While AI enables widespread video creation, many tools for AI video generation often miss audio support. Mirelo is developing AI to automatically generate soundtracks that align with video content.
The Berlin-based startup launched Mirelo SFX v1.5 earlier this year, an AI model designed to analyze videos and incorporate synchronized sound effects (SFX).
This innovation captured the interest of venture capitalists anticipating a generative AI transformation in the gaming sector. TechCrunch exclusively reported that the two-year-old German startup secured a $41 million seed funding round, co-led by Index Ventures and Andreessen Horowitz.
The fresh funding will enable Mirelo to enhance its competitive standing within this nascent market. During Mirelo’s stealth phase and limited resources, major corporations like Sony and Tencent introduced their own video-to-SFX models. Additionally, China’s Kuaishou-backed Kling AI and ElevenLabs, another company supported by a16z, also launched similar offerings.
Although Mirelo distinguishes itself with a more specialized approach, outperforming these established models long-term necessitates expanding its workforce. Mirelo CEO and co-founder CJ Simon-Gabriel informed TechCrunch that the startup anticipates its current team of 10 to “double or even triple” in size by the close of next year.
The upcoming recruitments will bolster Mirelo’s research and development, alongside its product and market entry strategies. Simon-Gabriel stated that the startup has made its models available on Fal.ai and Replicate, projecting that API usage will be its primary revenue source initially. Concurrently, Mirelo is developing its creator workspace, Mirelo Studio, which is intended to evolve into a comprehensive professional platform.
In preparation for scaling, Mirelo and its investors are proactively addressing potential training data issues that have affected other generative AI firms. Georgia Stevenson, who spearheaded Index’s investments, indicated that Mirelo’s models utilize both public and commercially acquired sound libraries, and the company is forming revenue-sharing agreements to uphold artists’ rights.
While this tension is intrinsic to generative AI tools, Mirelo is not currently replacing musicians or sound designers. Operating on a freemium basis, with a suggested creator plan costing €20/month (around $23.50), the startup primarily aims to serve hobbyists and prosumers who wish to add audio to their AI-generated videos.
Simon-Gabriel believes that creators cannot fully leverage the new capabilities of AI video without incorporating audio.
He quoted George Lucas, stating, “Sound is 50% of the movie-going experience. It’s not an overstatement. If anything, it’s an understatement. Identical visuals can convey vastly different atmospheres based solely on the accompanying sound and music.”
Simon-Gabriel and co-founder Florian Wenzel, both accomplished AI researchers and musicians, plan to introduce AI music generation in the future. However, Simon-Gabriel noted that Mirelo is currently observing greater demand for sound effects, partly due to less extensive research in this area compared to other AI domains.
He commented, “It’s simpler to establish a strong competitive advantage here and then leverage it.”
This strategy has the potential to yield substantial returns for Mirelo.
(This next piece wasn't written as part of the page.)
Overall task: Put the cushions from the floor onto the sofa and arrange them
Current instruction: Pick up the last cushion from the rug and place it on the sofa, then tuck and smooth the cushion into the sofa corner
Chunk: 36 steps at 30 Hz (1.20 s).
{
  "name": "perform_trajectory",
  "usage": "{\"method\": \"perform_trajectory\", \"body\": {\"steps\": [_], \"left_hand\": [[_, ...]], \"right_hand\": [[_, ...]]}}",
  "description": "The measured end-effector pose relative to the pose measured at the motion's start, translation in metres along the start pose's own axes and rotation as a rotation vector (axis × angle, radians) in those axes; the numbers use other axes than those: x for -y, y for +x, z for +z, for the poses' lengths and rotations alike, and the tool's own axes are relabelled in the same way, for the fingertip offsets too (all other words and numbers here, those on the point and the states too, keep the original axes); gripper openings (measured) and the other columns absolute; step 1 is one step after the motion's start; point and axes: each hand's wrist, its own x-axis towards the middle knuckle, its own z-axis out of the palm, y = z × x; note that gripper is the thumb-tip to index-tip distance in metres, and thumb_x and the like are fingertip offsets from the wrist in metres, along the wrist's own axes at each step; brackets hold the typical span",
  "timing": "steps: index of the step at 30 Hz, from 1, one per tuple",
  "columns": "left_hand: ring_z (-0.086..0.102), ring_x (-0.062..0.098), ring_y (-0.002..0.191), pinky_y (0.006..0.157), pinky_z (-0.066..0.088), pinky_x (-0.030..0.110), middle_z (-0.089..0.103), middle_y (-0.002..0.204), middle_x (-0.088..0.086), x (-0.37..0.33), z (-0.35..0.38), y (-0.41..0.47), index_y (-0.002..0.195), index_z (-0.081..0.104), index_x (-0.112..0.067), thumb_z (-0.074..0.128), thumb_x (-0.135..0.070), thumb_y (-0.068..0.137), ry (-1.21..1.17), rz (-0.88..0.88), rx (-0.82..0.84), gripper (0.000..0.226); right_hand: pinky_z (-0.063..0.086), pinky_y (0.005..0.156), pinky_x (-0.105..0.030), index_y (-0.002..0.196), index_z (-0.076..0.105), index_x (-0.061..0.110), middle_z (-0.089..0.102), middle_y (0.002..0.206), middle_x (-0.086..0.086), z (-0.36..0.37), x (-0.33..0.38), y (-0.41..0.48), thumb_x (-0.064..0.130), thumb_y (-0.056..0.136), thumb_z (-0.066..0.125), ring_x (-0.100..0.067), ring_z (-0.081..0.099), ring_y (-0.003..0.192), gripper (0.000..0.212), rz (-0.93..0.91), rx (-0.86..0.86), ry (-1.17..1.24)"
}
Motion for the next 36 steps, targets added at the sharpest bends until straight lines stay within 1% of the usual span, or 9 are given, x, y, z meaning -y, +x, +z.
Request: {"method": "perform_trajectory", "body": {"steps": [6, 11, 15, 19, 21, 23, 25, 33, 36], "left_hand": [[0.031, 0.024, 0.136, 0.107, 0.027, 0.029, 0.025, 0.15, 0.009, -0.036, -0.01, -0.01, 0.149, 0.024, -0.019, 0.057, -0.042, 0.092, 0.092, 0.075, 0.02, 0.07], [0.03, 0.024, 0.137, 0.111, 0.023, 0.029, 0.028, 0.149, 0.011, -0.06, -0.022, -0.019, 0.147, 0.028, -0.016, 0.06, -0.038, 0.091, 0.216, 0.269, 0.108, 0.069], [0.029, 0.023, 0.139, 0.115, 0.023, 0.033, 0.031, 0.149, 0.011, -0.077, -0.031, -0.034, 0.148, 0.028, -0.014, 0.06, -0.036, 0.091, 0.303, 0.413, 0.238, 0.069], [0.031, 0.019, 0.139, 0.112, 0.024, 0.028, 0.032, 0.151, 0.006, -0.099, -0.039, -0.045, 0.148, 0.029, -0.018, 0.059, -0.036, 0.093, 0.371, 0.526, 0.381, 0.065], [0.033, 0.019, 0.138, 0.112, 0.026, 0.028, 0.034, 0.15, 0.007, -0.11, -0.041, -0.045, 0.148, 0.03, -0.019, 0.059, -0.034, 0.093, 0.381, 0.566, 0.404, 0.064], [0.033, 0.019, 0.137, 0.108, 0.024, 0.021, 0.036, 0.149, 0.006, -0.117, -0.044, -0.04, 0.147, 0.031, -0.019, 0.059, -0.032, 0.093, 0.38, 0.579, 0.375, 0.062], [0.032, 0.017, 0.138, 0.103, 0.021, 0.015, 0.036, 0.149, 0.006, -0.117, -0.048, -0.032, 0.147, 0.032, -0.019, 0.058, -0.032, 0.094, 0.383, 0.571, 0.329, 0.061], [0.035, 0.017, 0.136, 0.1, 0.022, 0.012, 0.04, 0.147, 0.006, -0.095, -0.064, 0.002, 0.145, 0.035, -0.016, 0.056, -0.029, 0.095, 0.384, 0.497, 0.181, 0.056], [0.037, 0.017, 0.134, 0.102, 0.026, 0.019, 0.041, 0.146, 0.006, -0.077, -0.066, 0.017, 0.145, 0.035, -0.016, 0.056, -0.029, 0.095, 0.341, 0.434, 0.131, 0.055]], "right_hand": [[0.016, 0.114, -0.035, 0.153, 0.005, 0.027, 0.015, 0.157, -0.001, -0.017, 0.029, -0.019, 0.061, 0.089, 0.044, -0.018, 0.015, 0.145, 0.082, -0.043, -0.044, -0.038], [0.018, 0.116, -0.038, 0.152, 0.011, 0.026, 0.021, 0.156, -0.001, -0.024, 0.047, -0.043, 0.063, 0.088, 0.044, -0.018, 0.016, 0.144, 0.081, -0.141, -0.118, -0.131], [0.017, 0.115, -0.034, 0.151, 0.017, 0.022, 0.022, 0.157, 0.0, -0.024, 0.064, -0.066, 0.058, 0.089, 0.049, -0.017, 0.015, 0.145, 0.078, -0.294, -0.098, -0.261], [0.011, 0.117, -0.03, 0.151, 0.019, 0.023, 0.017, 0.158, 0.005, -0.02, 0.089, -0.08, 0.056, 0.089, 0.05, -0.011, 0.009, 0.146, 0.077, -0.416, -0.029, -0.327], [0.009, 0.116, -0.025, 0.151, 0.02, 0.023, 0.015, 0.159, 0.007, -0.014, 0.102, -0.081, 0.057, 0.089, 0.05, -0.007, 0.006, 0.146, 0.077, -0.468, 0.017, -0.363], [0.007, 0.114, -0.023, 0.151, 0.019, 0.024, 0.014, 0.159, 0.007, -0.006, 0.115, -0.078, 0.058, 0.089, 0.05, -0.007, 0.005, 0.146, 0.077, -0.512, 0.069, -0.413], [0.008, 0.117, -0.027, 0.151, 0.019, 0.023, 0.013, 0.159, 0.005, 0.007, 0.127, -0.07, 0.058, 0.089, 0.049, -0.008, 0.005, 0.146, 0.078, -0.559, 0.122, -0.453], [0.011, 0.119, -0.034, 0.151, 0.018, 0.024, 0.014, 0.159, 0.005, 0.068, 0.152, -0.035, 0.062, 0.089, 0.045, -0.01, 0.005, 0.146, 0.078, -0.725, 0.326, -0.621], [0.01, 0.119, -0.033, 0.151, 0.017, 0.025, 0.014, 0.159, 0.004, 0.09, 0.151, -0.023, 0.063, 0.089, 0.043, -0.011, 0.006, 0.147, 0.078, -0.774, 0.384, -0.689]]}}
While Simon-Gabriel withheld the new valuation, he confirmed it had grown “very significantly” since its undisclosed pre-seed round. That initial funding was led by Berlin’s Atlantic, which also contributed to the latest round, elevating Mirelo’s total capital raised to $44 million and addressing its funding requirements.
Additionally, the startup benefits from angel investors who enhance its technological credibility and potentially open new opportunities, such as Mistral CEO Arthur Mensch, Hugging Face Chief Science Officer Thomas Wolf, Fal.ai co-founder Burkay Gur, among others.
Nevertheless, the team recognizes that AI-generated videos will likely not remain silent indefinitely.
For example, Gemini’s video generator now integrates soundtracks utilizing DeepMind’s Veo 3.1 video-to-audio model. This development, however, seems to affirm Simon-Gabriel’s perspective. He remarked, “Now, people are beginning to understand, “Perhaps we should include sound.” But of course, you absolutely should. It’s akin to the transition from silent films to talkies, isn’t it? It makes a considerable impact!”